At least one processor 120 may be implemented as one or more multicore processors including multicores (e.g., homogeneous multicores or heterogeneous multicores). When the at least one processor 120 is implemented as the multicore processor, each of the multicores included in the multicore processor may include an internal memory of the processor such as a cache memory or an on-chip memory, and a common cache shared by the multicores may be included in the multicore processor. In one or more examples, each of the multicores included in the multicore processor (or some of the multicores) may independently read and perform a program instruction for implementing the method according to one or more embodiments of the disclosure, or all (or some) of the multicores may be linked to each other to read and perform the program instruction for implementing the method according to one or more embodiments of the disclosure.

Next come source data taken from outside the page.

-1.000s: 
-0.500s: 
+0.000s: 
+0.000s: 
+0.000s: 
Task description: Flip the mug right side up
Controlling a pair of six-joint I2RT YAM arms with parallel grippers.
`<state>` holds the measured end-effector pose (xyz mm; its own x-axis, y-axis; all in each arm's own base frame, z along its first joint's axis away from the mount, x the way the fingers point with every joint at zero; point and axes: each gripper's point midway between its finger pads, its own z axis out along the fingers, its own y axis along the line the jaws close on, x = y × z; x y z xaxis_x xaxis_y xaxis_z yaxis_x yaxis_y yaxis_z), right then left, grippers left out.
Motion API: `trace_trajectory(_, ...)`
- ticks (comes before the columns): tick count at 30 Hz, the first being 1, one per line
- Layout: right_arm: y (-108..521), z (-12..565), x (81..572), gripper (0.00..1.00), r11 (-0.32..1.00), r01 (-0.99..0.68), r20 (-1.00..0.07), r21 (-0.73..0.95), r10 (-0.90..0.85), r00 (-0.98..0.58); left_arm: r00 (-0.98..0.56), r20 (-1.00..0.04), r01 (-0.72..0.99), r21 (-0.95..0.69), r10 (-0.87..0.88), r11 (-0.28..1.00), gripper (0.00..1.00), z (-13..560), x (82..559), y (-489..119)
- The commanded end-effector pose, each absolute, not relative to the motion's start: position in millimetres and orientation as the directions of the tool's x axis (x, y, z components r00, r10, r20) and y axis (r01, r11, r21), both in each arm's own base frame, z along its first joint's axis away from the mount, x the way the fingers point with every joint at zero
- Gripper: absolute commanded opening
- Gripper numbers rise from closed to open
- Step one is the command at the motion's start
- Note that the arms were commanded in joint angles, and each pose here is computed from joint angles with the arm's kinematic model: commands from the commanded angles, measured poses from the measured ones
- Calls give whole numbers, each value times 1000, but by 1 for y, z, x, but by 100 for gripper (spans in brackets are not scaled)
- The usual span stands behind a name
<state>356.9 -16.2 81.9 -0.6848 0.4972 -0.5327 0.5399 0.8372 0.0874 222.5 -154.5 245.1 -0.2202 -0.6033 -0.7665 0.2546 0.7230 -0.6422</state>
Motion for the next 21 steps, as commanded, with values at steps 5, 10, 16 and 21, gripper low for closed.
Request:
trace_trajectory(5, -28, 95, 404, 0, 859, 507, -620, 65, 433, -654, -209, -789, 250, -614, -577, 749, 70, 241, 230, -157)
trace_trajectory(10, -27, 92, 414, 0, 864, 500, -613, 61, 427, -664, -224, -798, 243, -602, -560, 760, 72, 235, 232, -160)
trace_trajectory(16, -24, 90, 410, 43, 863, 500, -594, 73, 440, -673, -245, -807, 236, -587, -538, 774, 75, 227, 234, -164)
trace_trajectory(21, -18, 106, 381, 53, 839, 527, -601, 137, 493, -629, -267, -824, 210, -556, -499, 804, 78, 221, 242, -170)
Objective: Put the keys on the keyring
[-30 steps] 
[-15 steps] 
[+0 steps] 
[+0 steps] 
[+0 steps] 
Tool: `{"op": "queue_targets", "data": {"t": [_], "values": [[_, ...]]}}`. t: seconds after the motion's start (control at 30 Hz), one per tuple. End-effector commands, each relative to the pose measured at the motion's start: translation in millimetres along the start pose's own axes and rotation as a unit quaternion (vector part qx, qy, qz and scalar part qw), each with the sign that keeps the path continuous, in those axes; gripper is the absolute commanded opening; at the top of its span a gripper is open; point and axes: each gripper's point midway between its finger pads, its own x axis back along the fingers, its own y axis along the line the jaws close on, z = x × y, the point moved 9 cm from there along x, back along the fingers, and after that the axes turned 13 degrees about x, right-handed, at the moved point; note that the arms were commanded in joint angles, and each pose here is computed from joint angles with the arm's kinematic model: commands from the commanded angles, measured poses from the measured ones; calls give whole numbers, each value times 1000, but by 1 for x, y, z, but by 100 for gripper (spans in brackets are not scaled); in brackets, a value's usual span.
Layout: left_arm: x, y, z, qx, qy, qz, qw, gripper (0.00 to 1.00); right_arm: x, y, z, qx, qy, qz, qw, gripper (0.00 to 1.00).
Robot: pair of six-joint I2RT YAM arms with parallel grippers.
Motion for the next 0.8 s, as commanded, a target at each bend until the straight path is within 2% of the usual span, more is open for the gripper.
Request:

When the method according to one or more embodiments of the present disclosure includes a plurality of operations, the plurality of operations may be performed by one core among the multicores included in the multicore processor, or may be performed by the multicores. For example, the first operation, the second operation, and the third operation may be performed by the method according to one or more embodiments. In this case, the first operation, the second operation, and the third operation may all be performed by a first core included in the multicore processor, or the first operation and the second operation may be performed by the first core included in the multicore processor, and the third operation may be performed by a second core included in the multicore processor.


In the embodiments of the disclosure, the processor may refer to a system-on-chip (SoC) in which one or more processors and other electronic components are integrated to each other, a single core processor, the multicore processor, or the core included in the single core processor or the multicore processor. In one or more examples, the core may be implemented as the CPU, the GPU, the APU, the MIC, the DSP, the NPU, the hardware accelerator, or the machine learning accelerator. However, the embodiments of the disclosure are not limited thereto and may include any processor structure known to one of ordinary skill in the art.


In one or more examples, in a process of training the second model 220, the first processor (e.g., CPU) may perform the data preprocessing, and the second processor (e.g., GPU) may perform the inference operation of the first model 210 and the training operation of the second model 220. For example, it is important to allocate resources of the second processor and adjust a size of the second model 220 because the second processor may also be used in the inference operation of the first model 210 and the training operation of the second model 220 in case of training the second model 220 by using the knowledge distillation method.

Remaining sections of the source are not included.